Heureusement, Hermione lui esquissa un sourire et le cœur manqua un battement. Il la suivit dans le couloir, soudainement embarrassé.

Elle avait dit oui.

Comme ça. Avec entrain comme si elle en était contente.

Il ne réalisait toujours pas, la démarche hésitante dans les couloirs de l’école. La corvée de surveillance lui apparut trop courte pour une fois et lorsque le tableau de la grosse dame apparut en bout de chemin, Ron eut une moue. « Tu sais avant qu’on rentre… si jamais tu changes d’avis, t’as le droit. » Le manque de confiance lui fit l’effet d’une cape trop lourde tandis qu’il évita le regard de la jolie brune. « Si c’est pour me faire plaisir... enfin oui ça me fait super plaisir mais… enfin ce que je veux dire c’est que tu peux.
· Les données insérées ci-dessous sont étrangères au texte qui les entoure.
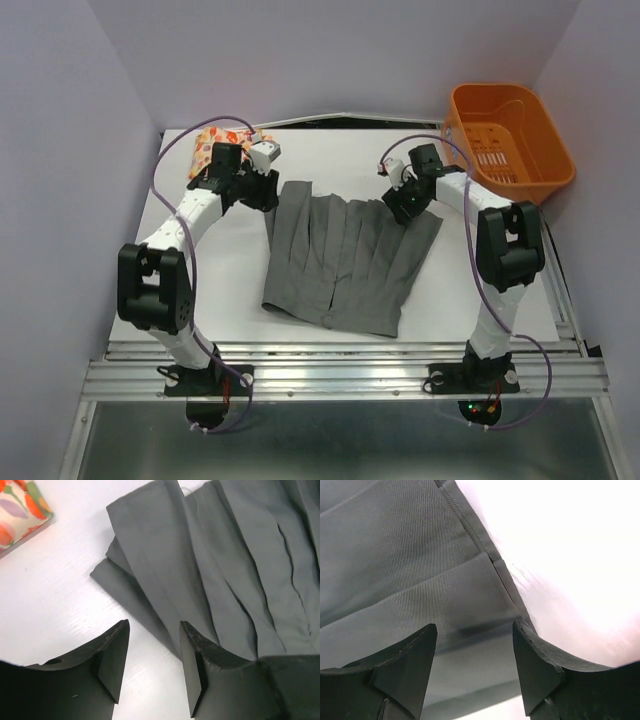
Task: Fold and stack the skirts
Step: Flatten the skirt out
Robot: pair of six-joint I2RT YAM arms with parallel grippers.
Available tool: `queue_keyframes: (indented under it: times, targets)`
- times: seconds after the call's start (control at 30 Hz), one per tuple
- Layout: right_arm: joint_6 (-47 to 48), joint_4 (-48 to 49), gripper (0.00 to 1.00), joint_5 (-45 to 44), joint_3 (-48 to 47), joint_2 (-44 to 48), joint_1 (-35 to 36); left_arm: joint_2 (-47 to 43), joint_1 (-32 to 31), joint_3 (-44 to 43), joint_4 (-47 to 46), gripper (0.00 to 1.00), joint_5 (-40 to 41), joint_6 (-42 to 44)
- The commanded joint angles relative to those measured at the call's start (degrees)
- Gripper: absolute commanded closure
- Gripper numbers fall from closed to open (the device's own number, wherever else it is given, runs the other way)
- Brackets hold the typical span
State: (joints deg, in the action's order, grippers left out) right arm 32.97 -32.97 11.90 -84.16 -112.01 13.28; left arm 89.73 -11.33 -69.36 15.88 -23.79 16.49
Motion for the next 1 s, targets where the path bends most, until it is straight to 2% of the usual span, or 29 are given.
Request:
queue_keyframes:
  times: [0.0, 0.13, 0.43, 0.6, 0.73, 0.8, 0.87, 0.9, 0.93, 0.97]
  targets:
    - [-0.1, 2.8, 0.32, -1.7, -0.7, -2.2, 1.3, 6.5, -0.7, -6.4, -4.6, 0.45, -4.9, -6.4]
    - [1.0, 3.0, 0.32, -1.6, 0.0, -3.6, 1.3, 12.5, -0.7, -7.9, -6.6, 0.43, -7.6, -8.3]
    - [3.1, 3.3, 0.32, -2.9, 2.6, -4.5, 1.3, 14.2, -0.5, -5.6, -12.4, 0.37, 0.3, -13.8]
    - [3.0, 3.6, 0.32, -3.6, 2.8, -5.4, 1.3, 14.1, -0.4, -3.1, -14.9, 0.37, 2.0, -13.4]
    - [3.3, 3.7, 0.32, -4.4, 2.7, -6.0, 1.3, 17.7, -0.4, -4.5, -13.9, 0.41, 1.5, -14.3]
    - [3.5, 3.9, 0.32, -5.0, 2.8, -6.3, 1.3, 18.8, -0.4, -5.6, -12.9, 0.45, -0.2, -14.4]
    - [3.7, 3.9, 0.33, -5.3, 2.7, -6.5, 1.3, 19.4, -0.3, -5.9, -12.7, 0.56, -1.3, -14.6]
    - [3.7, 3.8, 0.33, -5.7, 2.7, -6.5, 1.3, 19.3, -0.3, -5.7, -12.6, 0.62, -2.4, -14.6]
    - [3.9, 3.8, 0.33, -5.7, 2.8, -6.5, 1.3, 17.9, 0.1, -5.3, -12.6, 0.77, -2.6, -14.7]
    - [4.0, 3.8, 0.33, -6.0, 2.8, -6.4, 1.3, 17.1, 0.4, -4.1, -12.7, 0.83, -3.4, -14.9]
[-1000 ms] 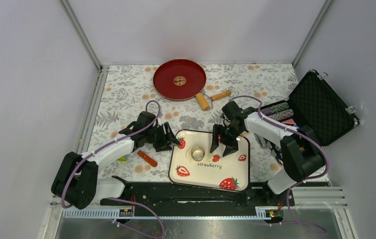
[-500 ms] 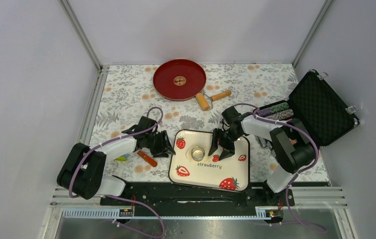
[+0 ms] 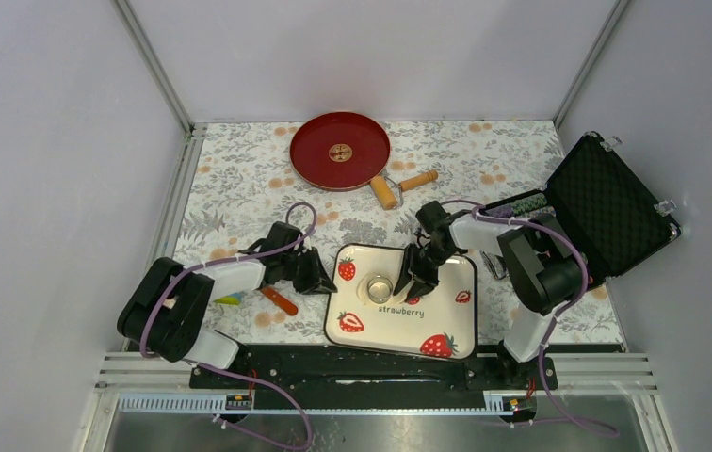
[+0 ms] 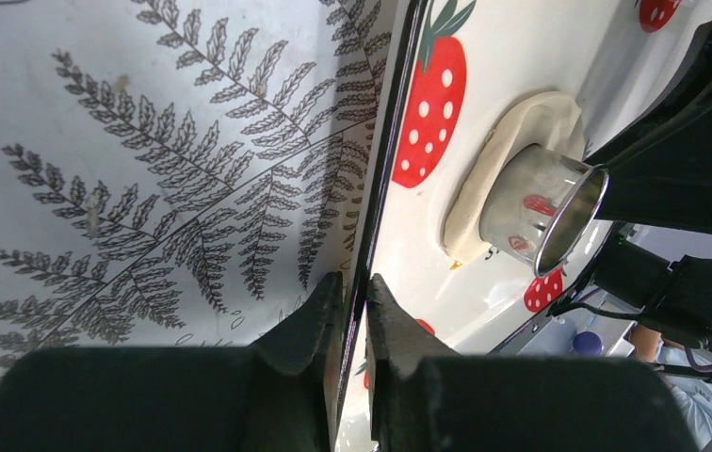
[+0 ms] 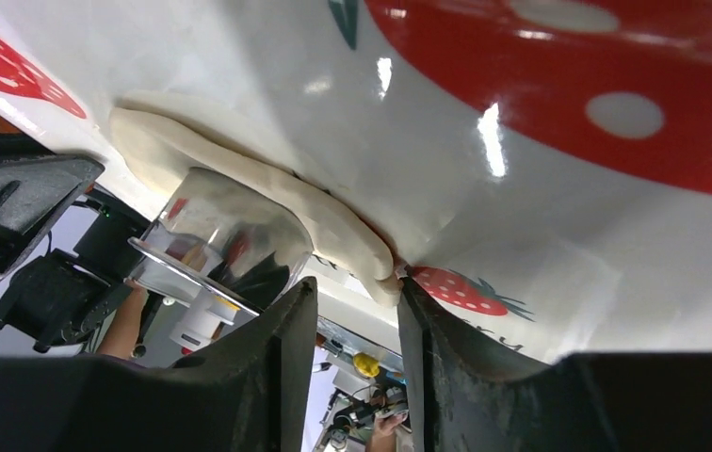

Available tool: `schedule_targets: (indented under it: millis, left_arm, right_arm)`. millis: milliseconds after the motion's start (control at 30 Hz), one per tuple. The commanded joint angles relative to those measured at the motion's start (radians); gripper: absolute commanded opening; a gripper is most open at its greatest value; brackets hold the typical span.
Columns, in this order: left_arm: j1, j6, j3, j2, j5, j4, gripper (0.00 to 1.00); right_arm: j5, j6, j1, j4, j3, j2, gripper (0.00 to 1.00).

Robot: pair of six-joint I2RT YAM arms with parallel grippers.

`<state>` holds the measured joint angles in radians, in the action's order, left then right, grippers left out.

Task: Roll out the dumpling wrappers from the dough

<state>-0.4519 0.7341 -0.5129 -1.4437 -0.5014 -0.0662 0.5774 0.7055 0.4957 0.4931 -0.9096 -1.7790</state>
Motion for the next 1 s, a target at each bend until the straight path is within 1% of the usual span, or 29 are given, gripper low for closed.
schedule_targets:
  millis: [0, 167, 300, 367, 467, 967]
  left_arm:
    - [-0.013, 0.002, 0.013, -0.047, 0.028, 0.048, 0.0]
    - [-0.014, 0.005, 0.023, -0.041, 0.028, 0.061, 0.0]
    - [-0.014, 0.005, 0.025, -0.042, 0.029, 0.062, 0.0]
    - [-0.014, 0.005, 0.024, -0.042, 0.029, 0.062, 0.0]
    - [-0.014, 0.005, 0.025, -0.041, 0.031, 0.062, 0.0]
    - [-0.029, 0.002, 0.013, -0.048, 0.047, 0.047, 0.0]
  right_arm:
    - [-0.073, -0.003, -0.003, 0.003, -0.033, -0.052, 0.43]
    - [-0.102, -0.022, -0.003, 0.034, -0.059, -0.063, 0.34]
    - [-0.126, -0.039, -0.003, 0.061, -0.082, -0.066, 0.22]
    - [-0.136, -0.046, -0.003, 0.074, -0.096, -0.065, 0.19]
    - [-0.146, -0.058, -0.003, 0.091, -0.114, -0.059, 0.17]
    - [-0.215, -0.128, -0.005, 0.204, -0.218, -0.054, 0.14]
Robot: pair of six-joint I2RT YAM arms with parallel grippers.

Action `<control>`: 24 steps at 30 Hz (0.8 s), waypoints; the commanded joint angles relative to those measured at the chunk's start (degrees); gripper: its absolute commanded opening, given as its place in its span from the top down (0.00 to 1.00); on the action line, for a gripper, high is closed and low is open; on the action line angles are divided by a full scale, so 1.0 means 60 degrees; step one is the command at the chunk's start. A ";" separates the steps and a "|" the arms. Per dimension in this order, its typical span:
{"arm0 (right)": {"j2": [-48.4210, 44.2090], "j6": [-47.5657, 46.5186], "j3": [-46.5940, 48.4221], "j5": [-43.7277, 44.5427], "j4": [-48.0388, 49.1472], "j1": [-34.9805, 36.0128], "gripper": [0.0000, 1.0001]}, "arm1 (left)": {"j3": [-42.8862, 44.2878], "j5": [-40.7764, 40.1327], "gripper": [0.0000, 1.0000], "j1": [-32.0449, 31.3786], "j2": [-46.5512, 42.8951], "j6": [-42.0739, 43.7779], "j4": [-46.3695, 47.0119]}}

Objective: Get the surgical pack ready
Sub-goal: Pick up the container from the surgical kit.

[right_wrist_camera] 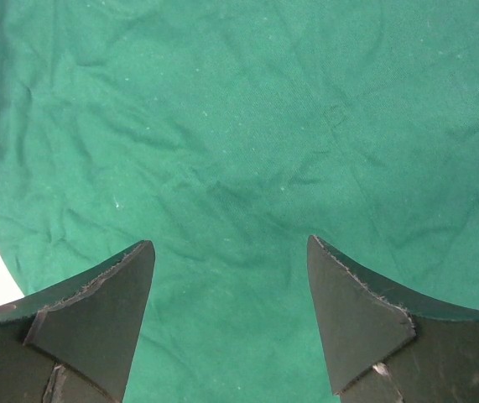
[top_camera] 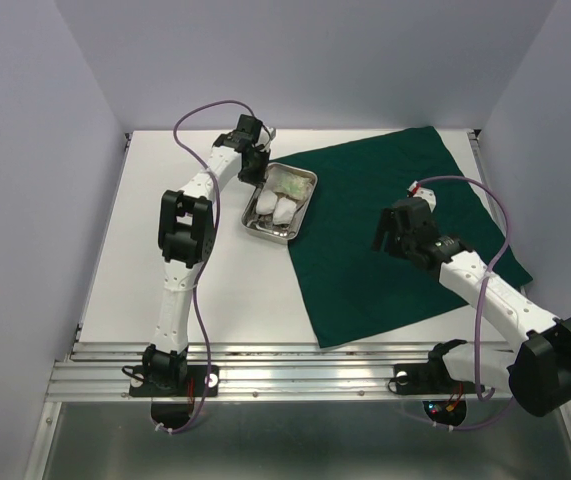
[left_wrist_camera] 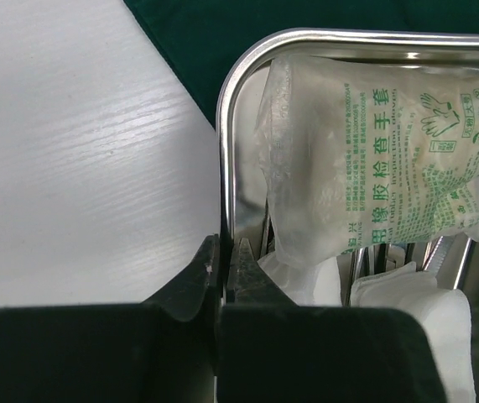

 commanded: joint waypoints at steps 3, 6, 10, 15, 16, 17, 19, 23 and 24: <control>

Mais le fait pas quand même parce que je pense que ça va être chouette.» Pour une fois, le sourire se fit timide, les oreilles un peu rouges dans l’obscurité salutaire. « Je te ferais danse, promis. Le dis pas à Harry il va se foutre de ma gueule.» Le rire fusa, discret, tandis qu’ils pénétrèrent dans la salle commune. Ron fit un signe de la main à Hermione, une énergie d’un genre nouveau plein ses rêves.